## WHAT THE TASK ASKS
Go through the listing below, count the lines that contain "from", and state the number alone.

## INPUT
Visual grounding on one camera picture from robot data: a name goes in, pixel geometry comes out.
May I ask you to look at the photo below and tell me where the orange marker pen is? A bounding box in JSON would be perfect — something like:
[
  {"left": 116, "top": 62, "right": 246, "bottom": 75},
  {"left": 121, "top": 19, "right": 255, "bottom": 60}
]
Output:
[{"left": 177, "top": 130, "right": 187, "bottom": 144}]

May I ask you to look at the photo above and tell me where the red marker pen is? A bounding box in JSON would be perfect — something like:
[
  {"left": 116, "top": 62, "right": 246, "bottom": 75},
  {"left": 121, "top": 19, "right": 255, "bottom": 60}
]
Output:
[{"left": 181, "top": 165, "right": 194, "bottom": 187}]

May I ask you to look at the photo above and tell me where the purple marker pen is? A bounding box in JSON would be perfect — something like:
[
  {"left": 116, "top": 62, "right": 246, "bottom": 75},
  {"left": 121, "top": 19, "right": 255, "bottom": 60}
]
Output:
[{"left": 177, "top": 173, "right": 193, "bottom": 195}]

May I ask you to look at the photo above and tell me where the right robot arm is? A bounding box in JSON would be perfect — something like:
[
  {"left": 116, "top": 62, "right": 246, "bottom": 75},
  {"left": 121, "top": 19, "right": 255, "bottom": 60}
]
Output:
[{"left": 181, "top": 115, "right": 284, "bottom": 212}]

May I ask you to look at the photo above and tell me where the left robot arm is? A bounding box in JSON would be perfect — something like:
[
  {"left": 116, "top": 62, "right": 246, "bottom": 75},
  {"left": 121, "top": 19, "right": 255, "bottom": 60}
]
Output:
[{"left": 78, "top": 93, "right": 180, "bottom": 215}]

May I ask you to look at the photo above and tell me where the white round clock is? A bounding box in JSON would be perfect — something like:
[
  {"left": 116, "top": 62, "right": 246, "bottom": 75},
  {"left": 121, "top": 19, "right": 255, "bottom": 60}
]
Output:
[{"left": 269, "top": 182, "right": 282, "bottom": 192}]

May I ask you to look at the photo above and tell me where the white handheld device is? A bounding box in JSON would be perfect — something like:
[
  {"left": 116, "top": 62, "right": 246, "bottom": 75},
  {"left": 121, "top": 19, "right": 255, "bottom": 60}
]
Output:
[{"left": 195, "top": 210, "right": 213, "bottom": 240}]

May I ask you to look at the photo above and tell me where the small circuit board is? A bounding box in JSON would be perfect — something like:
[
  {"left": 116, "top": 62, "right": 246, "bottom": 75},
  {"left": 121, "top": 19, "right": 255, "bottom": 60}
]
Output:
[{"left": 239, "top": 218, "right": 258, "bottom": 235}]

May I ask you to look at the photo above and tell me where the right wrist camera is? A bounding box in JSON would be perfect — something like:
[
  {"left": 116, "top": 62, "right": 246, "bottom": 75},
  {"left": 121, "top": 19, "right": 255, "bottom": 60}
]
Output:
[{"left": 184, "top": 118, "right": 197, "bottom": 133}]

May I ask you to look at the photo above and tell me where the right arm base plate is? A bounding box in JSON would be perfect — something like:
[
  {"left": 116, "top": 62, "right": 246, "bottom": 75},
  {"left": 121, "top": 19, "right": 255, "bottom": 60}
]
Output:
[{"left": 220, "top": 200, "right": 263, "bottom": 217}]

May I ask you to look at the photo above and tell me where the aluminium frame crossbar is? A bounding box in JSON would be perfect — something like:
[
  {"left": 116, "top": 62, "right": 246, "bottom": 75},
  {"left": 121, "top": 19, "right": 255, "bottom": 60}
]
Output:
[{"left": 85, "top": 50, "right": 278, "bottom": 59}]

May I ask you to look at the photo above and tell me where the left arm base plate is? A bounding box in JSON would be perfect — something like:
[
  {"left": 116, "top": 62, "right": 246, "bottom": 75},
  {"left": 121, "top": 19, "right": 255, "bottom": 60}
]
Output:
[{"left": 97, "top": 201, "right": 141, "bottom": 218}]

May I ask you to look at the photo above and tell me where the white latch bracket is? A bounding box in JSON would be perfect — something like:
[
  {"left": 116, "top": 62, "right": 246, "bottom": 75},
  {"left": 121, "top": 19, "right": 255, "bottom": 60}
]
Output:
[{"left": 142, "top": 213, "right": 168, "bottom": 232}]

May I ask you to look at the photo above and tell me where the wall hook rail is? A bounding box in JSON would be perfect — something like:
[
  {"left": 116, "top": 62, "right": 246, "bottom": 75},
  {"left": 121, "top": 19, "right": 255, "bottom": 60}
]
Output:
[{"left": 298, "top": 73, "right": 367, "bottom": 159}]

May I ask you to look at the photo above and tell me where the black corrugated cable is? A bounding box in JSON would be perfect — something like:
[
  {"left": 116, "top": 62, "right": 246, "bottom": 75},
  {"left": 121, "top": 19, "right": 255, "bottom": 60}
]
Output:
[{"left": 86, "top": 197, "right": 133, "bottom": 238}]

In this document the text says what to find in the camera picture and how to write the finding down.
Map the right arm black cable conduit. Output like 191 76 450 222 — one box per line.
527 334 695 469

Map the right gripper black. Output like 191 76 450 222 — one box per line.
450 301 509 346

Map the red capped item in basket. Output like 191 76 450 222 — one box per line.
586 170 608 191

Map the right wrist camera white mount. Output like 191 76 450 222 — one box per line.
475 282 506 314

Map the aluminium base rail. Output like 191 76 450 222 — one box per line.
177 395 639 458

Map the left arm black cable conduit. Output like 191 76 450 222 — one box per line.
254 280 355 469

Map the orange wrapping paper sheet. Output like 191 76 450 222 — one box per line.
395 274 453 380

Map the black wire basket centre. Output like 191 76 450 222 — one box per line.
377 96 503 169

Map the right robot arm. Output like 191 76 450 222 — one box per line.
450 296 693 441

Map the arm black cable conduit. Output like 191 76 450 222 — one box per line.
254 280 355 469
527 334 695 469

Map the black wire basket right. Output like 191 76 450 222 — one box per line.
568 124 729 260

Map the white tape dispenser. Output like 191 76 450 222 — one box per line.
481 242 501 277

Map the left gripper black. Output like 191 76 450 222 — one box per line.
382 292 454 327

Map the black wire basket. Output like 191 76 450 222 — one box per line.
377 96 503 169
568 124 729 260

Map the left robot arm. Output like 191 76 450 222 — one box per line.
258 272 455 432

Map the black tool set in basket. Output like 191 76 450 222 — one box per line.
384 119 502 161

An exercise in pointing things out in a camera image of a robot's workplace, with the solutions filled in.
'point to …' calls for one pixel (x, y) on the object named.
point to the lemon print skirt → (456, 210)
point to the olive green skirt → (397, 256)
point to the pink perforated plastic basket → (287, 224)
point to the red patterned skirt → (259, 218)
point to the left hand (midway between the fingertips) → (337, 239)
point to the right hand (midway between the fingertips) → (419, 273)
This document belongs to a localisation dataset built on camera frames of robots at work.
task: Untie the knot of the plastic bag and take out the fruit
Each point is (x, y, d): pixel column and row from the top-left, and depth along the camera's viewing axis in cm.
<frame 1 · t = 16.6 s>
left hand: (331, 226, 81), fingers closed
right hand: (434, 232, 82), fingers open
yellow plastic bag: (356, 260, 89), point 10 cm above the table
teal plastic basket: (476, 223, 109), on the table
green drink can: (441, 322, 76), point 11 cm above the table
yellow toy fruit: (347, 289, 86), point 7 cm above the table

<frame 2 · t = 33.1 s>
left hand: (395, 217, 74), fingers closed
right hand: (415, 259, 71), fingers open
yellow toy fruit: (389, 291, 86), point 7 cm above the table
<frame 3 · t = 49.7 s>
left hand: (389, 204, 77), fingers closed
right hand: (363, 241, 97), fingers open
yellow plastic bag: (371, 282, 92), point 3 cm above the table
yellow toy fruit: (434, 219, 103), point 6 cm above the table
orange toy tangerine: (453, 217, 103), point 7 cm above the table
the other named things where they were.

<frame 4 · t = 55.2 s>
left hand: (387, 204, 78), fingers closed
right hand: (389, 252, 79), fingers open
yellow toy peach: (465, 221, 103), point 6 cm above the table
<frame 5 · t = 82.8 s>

## SOLUTION FOR THIS TASK
2